Solved – How to measure/rank “variable importance” when using CART? (specifically using {rpart} from R)

cartclassificationmodel selectionrrpart

When building a CART model (specifically classification tree) using rpart (in R), it is often interesting to know what is the importance of the various variables introduced to the model.

Thus, my question is: What common measures exists for ranking/measuring variable importance of participating variables in a CART model? And how can this be computed using R (for example, when using the rpart package)

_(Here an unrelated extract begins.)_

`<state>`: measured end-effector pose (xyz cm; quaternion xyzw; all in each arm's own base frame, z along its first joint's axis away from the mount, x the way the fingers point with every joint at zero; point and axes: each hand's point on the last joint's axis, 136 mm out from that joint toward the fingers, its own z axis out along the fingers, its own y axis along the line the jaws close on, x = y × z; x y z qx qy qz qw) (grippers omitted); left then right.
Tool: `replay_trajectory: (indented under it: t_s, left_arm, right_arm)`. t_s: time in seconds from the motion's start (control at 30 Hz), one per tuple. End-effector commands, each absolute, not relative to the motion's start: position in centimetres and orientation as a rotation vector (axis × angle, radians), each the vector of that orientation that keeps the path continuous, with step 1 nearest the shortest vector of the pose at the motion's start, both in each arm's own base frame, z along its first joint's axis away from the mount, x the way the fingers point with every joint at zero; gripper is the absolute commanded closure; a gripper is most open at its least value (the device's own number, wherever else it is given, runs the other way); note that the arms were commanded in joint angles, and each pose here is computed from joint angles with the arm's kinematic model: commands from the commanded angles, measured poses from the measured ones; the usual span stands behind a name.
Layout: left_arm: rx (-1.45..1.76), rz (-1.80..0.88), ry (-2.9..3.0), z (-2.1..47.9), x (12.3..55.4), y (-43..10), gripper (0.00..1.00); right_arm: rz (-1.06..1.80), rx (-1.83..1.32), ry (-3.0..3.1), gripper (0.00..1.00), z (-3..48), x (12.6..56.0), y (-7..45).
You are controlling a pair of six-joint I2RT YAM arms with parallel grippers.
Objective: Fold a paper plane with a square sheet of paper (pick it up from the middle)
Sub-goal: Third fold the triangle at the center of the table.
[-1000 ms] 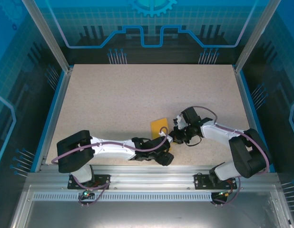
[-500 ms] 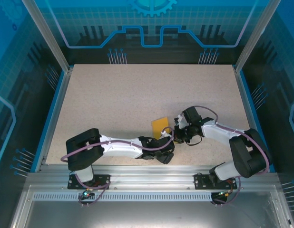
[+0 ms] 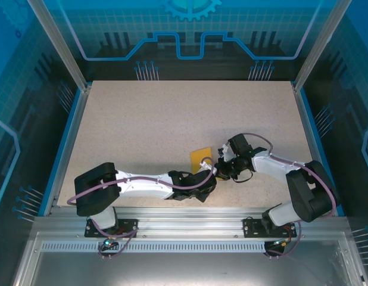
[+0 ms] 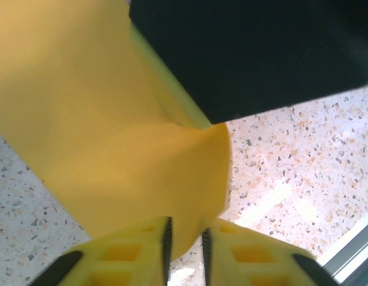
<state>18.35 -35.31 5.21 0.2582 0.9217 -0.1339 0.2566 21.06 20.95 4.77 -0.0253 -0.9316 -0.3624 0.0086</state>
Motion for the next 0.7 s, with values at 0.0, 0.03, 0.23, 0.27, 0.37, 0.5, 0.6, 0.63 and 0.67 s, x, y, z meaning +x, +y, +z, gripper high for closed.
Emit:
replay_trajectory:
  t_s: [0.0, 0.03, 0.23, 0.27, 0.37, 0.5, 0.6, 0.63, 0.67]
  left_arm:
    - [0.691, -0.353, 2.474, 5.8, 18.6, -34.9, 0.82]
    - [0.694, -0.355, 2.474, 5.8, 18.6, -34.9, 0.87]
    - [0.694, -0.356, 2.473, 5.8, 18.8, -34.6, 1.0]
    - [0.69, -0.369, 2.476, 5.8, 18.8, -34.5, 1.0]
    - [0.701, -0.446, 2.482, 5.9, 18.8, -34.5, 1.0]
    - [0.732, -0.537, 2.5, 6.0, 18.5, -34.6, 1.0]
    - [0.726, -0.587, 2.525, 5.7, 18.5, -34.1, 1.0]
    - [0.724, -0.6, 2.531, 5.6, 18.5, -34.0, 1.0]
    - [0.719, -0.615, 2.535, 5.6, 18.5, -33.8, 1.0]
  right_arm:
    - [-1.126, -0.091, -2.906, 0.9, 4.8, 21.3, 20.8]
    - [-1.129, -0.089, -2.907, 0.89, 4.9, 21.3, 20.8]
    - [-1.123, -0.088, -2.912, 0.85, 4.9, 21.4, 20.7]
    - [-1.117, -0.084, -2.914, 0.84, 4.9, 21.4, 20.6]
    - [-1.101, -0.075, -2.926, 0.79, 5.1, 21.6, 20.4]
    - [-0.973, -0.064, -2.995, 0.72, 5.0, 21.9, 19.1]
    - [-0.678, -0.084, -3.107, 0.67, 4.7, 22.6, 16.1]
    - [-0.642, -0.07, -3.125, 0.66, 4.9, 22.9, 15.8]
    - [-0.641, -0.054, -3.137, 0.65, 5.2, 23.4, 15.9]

For example, here is some dummy code, created so you might show your solutions on it. This example is structured so that it is clear that variable x1 and x2 are "important" while (in some sense) x1 is more important then x2 (since x1 should apply to more cases, thus make more influence on the structure of the data, then x2).

set.seed(31431)
n <- 400
x1 <- rnorm(n)
x2 <- rnorm(n)
x3 <- rnorm(n)
x4 <- rnorm(n)
x5 <- rnorm(n)

X <- data.frame(x1,x2,x3,x4,x5)

y <- sample(letters[1:4], n, T)
y <- ifelse(X[,2] < -1 , "b", y)
y <- ifelse(X[,1] < 0 , "a", y)

require(rpart)
fit <- rpart(y~., X)
plot(fit); text(fit)

info.gain.rpart(fit) # your function - telling us on each variable how important it is

(references are always welcomed)

Best Answer

Variable importance might generally be computed based on the corresponding reduction of predictive accuracy when the predictor of interest is removed (with a permutation technique, like in Random Forest) or some measure of decrease of node impurity, but see (1) for an overview of available methods. An obvious alternative to CART is RF of course (randomForest, but see also party). With RF, the Gini importance index is defined as the averaged Gini decrease in node impurities over all trees in the forest (it follows from the fact that the Gini impurity index for a given parent node is larger than the value of that measure for its two daughter nodes, see e.g. (2)).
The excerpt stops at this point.